- _REQUIRED WORK_
Below are some lines of data. Return all of them as they are.

(Extracted data entries)
# # #

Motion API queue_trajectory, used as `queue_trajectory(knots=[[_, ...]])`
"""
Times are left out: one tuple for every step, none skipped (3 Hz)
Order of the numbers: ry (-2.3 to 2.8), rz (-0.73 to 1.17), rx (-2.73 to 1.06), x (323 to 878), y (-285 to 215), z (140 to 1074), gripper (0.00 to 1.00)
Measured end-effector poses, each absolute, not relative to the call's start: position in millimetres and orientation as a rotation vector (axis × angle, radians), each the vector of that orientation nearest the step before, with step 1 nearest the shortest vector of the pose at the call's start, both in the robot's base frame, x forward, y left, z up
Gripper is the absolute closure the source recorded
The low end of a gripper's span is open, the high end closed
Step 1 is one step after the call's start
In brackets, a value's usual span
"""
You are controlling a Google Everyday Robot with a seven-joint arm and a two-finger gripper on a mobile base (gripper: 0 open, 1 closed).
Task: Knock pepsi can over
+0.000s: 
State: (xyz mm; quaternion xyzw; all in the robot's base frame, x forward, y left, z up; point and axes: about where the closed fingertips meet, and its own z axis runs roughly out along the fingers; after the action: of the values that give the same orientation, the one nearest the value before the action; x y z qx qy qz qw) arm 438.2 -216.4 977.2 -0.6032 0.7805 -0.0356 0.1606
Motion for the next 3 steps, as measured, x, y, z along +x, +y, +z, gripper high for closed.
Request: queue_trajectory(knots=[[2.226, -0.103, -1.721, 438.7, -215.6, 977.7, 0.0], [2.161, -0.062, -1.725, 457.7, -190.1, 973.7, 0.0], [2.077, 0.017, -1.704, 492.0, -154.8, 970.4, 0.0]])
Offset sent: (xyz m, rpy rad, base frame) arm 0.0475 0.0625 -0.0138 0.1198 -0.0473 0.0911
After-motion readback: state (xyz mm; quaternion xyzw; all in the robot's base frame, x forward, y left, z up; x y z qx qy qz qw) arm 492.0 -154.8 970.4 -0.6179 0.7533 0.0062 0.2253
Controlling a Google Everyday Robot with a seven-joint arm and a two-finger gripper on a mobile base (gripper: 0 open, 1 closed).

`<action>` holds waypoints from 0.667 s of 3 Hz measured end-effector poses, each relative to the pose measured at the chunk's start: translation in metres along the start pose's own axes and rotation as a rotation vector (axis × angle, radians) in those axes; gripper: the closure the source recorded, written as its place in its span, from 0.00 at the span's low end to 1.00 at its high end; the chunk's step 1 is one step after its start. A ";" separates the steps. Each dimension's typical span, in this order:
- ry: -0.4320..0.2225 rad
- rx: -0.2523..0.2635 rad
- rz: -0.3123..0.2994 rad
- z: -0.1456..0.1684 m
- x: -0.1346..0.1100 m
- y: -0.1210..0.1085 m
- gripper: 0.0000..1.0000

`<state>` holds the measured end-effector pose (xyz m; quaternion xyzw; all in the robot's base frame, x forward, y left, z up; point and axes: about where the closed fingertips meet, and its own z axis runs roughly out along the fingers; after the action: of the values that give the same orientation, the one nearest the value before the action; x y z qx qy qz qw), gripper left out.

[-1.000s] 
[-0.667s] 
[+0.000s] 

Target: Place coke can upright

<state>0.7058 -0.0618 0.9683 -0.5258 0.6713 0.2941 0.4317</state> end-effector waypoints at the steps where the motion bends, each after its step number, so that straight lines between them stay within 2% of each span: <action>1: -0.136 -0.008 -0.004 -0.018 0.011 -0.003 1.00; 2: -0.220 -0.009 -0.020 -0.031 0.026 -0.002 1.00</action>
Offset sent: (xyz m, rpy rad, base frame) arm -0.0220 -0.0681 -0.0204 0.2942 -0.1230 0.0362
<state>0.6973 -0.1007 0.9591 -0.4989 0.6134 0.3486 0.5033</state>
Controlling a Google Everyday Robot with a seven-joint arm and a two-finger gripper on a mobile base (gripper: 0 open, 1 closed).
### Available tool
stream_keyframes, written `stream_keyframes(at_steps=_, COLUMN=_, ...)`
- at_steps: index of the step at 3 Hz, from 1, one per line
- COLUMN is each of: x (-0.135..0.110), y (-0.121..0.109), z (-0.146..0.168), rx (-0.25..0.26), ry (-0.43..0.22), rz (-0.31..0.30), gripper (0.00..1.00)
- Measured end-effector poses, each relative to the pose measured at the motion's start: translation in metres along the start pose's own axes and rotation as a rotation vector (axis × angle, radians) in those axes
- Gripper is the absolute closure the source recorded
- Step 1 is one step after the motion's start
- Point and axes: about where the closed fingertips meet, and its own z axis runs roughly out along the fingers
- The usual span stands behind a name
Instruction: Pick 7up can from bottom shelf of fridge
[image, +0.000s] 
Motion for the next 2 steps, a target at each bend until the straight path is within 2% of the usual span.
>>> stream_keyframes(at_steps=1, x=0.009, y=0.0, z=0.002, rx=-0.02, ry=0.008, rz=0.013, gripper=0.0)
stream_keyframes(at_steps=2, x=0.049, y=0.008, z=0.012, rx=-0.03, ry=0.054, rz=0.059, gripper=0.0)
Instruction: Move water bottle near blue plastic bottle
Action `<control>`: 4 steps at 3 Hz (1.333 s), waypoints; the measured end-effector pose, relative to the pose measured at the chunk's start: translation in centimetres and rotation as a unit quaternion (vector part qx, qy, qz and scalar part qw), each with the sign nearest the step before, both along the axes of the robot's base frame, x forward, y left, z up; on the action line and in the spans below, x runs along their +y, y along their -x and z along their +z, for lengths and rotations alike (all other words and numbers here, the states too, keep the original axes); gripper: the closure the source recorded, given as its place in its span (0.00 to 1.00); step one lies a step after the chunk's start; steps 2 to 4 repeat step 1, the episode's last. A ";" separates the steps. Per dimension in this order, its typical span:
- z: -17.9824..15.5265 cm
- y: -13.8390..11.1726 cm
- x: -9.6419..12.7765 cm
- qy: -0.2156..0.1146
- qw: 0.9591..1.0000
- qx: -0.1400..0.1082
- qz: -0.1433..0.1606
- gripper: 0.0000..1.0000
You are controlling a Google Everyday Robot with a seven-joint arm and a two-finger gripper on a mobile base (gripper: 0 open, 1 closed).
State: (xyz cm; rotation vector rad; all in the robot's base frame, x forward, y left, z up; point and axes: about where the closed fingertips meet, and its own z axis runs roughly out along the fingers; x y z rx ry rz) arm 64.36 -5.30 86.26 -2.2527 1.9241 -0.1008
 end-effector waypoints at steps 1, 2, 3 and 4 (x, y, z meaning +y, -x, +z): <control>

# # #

- _RESPONSE_
Motion API queue_trajectory, used as `queue_trajectory(knots=[[_, ...]])`
"""
Times are left out: one tuple for every step, none skipped (3 Hz)
Order of the numbers: ry (-2.3 to 2.8), rz (-0.73 to 1.17), rx (-2.73 to 1.06), x (323 to 878), y (-285 to 215), z (140 to 1074), gripper (0.00 to 1.00)
Measured end-effector poses, each absolute, not relative to the call's start: position in millimetres and orientation as a rotation vector (axis × angle, radians), each the vector of that orientation nearest the step before, with step 1 nearest the shortest vector of the pose at the call's start, both in the robot's base frame, x forward, y left, z up
Gripper is the absolute closure the source recorded
The low end of a gripper's span is open, the high end closed
Step 1 is one step after the call's start
In brackets, a value's usual span
"""
You are controlling a Google Everyday Robot with a seven-joint arm and a two-finger gripper on a mobile base (gripper: 0 open, 1 closed).
Task: Knock pepsi can over
+0.000s: 
State: (xyz mm; quaternion xyzw; all in the robot's base frame, x forward, y left, z up; point and axes: about where the closed fingertips meet, and its own z axis runs roughly out along the fingers; after the action: of the values that give the same orientation, the one nearest the value before the action; x y z qx qy qz qw) arm 438.2 -216.4 977.2 -0.6032 0.7805 -0.0356 0.1606
Motion for the next 3 steps, as measured, x, y, z along +x, +y, +z, gripper high for closed.
Request: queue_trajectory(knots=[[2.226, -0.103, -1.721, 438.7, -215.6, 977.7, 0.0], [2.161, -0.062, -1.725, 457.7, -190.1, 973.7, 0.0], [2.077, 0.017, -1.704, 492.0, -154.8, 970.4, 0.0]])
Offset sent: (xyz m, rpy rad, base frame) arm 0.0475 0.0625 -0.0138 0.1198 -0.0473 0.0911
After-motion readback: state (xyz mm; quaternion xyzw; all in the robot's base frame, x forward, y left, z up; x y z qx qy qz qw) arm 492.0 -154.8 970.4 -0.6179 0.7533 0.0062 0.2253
Controlling a Google Everyday Robot with a seven-joint arm and a two-finger gripper on a mobile base (gripper: 0 open, 1 closed).

`<action>` holds waypoints from 0.667 s of 3 Hz measured end-effector poses, each relative to the pose measured at the chunk's start: translation in metres along the start pose's own axes and rotation as a rotation vector (axis × angle, radians) in those axes; gripper: the closure the source recorded, written as its place in its span, from 0.00 at the span's low end to 1.00 at its high end; the chunk's step 1 is one step after its start. A ";" separates the steps. Each dimension's typical span, in this order:
- ry: -0.4320..0.2225 rad
- rx: -0.2523..0.2635 rad
- rz: -0.3123..0.2994 rad
- z: -0.1456..0.1684 m
- x: -0.1346..0.1100 m
- y: -0.1210..0.1085 m
- gripper: 0.0000..1.0000

`<state>` holds the measured end-effector pose (xyz m; quaternion xyzw; all in the robot's base frame, x forward, y left, z up; point and axes: about where the closed fingertips meet, and its own z axis runs roughly out along the fingers; after the action: of the values that give the same orientation, the one nearest the value before the action; x y z qx qy qz qw), gripper left out.

[-1.000s] 
[-0.667s] 
[+0.000s] 

Target: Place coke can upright

<state>0.7058 -0.0618 0.9683 -0.5258 0.6713 0.2941 0.4317</state> end-effector waypoints at the steps where the motion bends, each after its step number, so that straight lines between them stay within 2% of each span: <action>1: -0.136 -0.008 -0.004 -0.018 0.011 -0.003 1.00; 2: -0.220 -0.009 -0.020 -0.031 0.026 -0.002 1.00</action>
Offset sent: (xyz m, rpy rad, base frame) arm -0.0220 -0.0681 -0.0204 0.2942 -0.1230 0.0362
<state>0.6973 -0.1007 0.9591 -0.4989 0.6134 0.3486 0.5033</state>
Controlling a Google Everyday Robot with a seven-joint arm and a two-finger gripper on a mobile base (gripper: 0 open, 1 closed).
### Available tool
stream_keyframes, written `stream_keyframes(at_steps=_, COLUMN=_, ...)`
- at_steps: index of the step at 3 Hz, from 1, one per line
- COLUMN is each of: x (-0.135..0.110), y (-0.121..0.109), z (-0.146..0.168), rx (-0.25..0.26), ry (-0.43..0.22), rz (-0.31..0.30), gripper (0.00..1.00)
- Measured end-effector poses, each relative to the pose measured at the motion's start: translation in metres along the start pose's own axes and rotation as a rotation vector (axis × angle, radians) in those axes
- Gripper is the absolute closure the source recorded
- Step 1 is one step after the motion's start
- Point and axes: about where the closed fingertips meet, and its own z axis runs roughly out along the fingers
- The usual span stands behind a name
Instruction: Pick 7up can from bottom shelf of fridge
[image, +0.000s] 
Motion for the next 2 steps, a target at each bend until the straight path is within 2% of the usual span.
>>> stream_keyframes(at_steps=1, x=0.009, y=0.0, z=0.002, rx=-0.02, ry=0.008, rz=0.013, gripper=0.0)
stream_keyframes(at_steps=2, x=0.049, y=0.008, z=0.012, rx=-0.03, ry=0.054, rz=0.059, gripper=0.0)
Instruction: Move water bottle near blue plastic bottle
Action `<control>`: 4 steps at 3 Hz (1.333 s), waypoints; the measured end-effector pose, relative to the pose measured at the chunk's start: translation in centimetres and rotation as a unit quaternion (vector part qx, qy, qz and scalar part qw), each with the sign nearest the step before, both along the axes of the robot's base frame, x forward, y left, z up; on the action line and in the spans below, x runs along their +y, y along their -x and z along their +z, for lengths and rotations alike (all other words and numbers here, the states too, keep the original axes); gripper: the closure the source recorded, given as its place in its span (0.00 to 1.00); step one lies a step after the chunk's start; steps 2 to 4 repeat step 1, the episode's last. A ";" separates the steps. Per dimension in this order, its typical span:
- z: -17.9824..15.5265 cm
- y: -13.8390..11.1726 cm
- x: -9.6419..12.7765 cm
- qy: -0.2156..0.1146
- qw: 0.9591..1.0000
- qx: -0.1400..0.1082
- qz: -0.1433..0.1606
- gripper: 0.0000..1.0000
You are controlling a Google Everyday Robot with a seven-joint arm and a two-finger gripper on a mobile base (gripper: 0 open, 1 closed).
State: (xyz cm; rotation vector rad; all in the robot's base frame, x forward, y left, z up; point and axes: about where the closed fingertips meet, and its own z axis runs roughly out along the fingers; x y z rx ry rz) arm 64.36 -5.30 86.26 -2.2527 1.9241 -0.1008
 end-effector waypoints at steps 1, 2, 3 and 4 (x, y, z meaning +y, -x, +z): <control>

The exercise is done, and nothing more is needed.